*Problem statement*: Look in the data below for the line that has "Each request in", then print exactly every line from there through the line that has "Target: gold bracelet", leaving pictures out.

*Records for processing*:
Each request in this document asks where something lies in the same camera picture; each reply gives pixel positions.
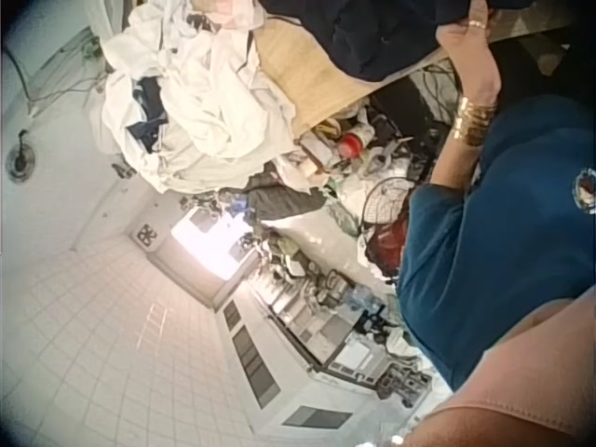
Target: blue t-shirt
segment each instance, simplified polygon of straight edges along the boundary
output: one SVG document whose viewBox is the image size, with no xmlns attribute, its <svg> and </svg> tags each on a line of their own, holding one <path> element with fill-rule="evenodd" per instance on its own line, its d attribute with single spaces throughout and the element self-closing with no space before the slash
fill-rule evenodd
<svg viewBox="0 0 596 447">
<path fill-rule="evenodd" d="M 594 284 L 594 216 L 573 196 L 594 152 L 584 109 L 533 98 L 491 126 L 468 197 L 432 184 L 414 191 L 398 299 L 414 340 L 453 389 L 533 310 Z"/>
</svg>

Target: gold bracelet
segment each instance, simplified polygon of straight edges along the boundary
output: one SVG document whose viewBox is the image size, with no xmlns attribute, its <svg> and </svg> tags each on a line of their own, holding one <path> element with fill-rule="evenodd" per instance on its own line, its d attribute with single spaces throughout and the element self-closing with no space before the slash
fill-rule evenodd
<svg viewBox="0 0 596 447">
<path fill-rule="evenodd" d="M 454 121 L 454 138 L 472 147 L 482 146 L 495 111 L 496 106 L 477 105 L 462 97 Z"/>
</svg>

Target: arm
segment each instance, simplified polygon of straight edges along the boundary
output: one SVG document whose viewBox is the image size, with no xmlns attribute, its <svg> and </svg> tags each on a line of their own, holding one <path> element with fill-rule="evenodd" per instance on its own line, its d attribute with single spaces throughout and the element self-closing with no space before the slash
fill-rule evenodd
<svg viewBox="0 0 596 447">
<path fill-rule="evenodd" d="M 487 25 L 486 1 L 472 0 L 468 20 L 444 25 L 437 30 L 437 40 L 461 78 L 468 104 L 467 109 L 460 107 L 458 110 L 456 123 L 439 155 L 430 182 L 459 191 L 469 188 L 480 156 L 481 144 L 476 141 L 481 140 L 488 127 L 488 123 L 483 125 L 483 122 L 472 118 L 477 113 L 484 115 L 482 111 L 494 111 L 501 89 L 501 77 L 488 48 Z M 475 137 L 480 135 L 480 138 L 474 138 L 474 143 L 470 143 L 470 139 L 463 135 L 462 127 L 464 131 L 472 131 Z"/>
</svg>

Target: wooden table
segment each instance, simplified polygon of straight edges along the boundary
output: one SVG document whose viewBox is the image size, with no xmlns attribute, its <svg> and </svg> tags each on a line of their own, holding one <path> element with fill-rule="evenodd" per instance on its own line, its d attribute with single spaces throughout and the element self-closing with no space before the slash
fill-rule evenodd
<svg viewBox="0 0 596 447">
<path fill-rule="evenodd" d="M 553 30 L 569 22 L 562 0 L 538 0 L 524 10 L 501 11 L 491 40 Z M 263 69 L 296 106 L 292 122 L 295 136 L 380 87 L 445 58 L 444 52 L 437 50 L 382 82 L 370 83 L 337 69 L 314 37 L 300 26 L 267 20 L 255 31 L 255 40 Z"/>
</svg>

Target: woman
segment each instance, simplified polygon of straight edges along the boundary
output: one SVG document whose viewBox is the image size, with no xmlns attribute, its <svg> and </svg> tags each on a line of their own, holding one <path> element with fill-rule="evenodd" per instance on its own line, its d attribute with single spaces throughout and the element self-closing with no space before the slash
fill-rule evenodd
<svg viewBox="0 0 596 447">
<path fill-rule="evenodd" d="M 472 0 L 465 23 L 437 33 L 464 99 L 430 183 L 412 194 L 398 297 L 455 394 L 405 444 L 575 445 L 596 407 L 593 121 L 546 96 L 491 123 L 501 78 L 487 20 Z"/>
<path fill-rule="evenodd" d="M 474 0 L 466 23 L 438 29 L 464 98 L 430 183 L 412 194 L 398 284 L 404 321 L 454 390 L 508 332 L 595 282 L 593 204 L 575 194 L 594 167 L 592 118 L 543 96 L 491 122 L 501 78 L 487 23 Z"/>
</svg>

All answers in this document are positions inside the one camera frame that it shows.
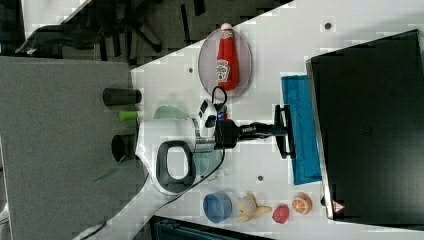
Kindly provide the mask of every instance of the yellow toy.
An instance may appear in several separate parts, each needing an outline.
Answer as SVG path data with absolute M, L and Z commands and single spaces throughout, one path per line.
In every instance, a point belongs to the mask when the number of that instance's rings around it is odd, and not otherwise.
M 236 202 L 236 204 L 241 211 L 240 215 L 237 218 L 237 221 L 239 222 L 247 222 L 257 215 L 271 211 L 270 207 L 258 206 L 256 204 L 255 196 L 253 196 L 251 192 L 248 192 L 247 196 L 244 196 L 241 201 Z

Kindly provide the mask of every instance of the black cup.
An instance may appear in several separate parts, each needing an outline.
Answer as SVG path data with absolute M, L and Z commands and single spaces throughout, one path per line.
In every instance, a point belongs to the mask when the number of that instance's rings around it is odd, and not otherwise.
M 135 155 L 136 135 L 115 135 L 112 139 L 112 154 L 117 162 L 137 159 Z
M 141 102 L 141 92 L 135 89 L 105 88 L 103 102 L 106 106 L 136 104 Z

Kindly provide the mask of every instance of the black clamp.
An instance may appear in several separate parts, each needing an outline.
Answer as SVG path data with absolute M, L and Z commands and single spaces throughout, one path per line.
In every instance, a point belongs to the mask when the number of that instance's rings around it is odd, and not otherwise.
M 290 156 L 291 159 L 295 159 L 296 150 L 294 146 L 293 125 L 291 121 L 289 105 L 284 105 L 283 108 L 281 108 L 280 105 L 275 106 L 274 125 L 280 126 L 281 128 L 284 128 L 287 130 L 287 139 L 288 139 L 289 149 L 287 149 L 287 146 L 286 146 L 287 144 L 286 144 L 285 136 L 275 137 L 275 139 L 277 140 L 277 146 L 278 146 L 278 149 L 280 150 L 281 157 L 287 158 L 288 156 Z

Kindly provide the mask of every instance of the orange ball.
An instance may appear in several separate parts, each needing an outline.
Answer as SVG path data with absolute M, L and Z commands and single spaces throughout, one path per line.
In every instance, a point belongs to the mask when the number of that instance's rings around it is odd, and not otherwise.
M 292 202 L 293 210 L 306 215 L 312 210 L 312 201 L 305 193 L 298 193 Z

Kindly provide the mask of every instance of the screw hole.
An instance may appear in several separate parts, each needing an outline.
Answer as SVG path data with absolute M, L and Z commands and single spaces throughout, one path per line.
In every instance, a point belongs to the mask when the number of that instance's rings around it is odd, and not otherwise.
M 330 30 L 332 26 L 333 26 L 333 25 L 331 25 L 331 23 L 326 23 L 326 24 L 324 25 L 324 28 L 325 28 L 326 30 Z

* * *

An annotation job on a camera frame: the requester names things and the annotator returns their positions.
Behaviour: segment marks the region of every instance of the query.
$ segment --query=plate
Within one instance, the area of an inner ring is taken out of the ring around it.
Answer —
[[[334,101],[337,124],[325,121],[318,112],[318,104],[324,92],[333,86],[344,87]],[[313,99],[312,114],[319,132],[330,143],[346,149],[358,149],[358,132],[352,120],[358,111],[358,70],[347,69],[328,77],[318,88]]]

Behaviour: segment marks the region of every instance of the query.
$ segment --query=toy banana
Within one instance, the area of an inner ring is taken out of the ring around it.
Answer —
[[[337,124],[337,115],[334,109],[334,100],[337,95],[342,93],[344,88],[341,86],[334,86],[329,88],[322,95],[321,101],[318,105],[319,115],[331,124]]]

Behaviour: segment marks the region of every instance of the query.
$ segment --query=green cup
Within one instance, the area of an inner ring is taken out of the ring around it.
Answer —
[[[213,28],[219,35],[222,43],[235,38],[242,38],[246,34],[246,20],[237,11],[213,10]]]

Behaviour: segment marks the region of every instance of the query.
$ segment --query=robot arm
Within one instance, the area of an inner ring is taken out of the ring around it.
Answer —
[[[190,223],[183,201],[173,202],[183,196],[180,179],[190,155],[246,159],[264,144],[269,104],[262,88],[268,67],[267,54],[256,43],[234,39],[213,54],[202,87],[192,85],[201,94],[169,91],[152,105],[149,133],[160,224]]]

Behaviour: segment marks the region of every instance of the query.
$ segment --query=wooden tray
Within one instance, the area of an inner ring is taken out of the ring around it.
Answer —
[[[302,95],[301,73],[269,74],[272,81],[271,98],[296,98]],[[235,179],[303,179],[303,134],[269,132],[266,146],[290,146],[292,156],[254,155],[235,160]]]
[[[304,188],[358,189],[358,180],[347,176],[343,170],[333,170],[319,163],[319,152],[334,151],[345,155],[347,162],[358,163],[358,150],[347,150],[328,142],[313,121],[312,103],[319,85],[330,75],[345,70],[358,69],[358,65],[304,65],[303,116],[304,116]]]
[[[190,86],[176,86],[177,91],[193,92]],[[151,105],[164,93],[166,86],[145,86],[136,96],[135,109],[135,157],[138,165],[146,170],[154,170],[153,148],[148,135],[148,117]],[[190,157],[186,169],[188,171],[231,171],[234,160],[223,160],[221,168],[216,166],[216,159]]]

*The answer*:
Each request in this document asks where something lies in the same camera picture; each reply gives pixel positions.
Target: blue t-shirt
segment each instance, simplified polygon of straight edges along the boundary
output: one SVG document whose viewBox is the image size, with no xmlns attribute, its <svg> and </svg> tags each on a line of their own, holding one <path> element with fill-rule="evenodd" per instance on its own line, its d attribute with single spaces throughout and the element self-closing with no space before the slash
fill-rule evenodd
<svg viewBox="0 0 596 447">
<path fill-rule="evenodd" d="M 594 284 L 594 216 L 573 196 L 594 152 L 584 109 L 533 98 L 491 126 L 468 197 L 432 184 L 414 191 L 398 299 L 414 340 L 453 389 L 533 310 Z"/>
</svg>

Target: gold bracelet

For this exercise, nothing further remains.